Your answer should be the exact lines of the data below from the one containing "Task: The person" through the one containing "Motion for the"; please include nothing else.

Supplied data:
== Segment start ==
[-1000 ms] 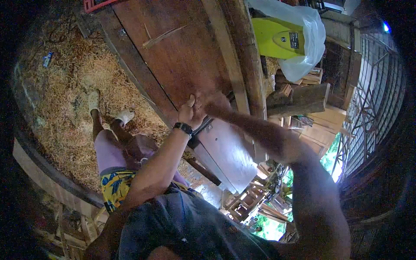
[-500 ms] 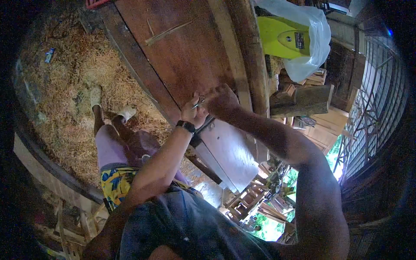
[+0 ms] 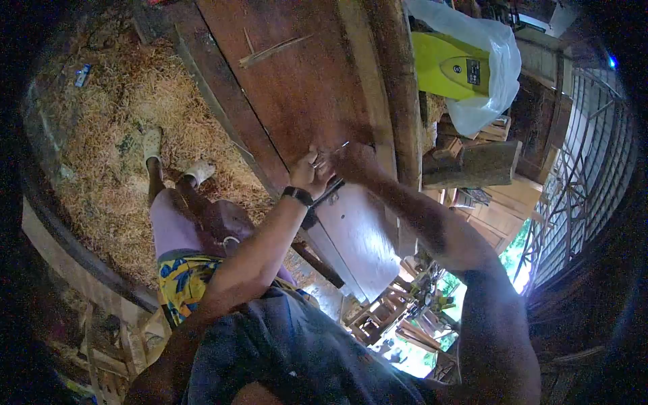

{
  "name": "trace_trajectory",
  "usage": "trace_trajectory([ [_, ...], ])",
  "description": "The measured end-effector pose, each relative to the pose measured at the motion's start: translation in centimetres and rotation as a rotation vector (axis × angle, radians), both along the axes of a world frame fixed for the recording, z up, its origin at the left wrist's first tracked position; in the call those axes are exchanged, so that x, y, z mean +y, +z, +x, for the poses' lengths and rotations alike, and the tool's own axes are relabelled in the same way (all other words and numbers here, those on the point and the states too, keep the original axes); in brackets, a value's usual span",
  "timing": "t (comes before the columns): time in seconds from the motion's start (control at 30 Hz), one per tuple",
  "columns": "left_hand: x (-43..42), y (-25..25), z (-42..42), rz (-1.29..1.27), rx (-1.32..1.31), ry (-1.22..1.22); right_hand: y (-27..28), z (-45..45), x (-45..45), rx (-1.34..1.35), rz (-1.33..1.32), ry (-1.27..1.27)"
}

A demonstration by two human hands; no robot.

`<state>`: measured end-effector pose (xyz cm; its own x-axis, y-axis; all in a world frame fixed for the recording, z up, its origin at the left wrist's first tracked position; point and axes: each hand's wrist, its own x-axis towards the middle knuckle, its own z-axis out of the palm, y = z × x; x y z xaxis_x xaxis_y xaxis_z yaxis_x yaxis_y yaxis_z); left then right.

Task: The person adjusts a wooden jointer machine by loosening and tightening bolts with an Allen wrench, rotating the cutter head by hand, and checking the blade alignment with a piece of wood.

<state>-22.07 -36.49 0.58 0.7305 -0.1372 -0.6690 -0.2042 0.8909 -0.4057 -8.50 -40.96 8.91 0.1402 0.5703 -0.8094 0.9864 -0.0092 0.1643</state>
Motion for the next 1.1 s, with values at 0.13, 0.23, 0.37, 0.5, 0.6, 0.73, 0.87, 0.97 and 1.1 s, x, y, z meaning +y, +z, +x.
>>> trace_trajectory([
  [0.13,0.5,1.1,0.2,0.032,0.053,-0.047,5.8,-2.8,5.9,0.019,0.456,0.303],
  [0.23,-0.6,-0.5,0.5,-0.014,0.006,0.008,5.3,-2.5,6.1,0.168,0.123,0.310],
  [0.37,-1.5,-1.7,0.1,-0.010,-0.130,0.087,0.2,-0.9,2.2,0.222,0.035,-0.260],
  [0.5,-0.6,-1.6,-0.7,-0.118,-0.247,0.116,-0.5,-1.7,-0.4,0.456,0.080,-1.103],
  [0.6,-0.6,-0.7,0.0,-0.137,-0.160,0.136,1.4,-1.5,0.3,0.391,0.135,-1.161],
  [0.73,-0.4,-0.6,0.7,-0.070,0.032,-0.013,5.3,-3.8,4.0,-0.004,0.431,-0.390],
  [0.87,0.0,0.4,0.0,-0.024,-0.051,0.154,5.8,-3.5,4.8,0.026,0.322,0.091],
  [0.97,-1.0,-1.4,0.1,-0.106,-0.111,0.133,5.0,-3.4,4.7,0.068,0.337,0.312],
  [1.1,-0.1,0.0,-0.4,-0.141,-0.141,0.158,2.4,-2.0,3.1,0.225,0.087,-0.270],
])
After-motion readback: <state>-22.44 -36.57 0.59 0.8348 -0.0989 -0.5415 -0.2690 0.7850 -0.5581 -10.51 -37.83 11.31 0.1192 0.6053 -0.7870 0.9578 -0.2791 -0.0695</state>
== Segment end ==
Response to the task:
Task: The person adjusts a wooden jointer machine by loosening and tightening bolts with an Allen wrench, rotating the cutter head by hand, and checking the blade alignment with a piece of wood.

<state>-22.07 -36.49 0.58 0.7305 -0.1372 -0.6690 -0.2042 0.8909 -0.4057 -8.50 -40.96 8.91 0.1402 0.5703 -0.8094 0.9864 -0.0092 0.1643</state>
Motion for the next 1.1 s, with values at 0.13, 0.23, 0.37, 0.5, 0.6, 0.73, 0.87, 0.97 and 1.1 s, x, y, z meaning +y, +z, +x.

What the exercise asked for has been given in full.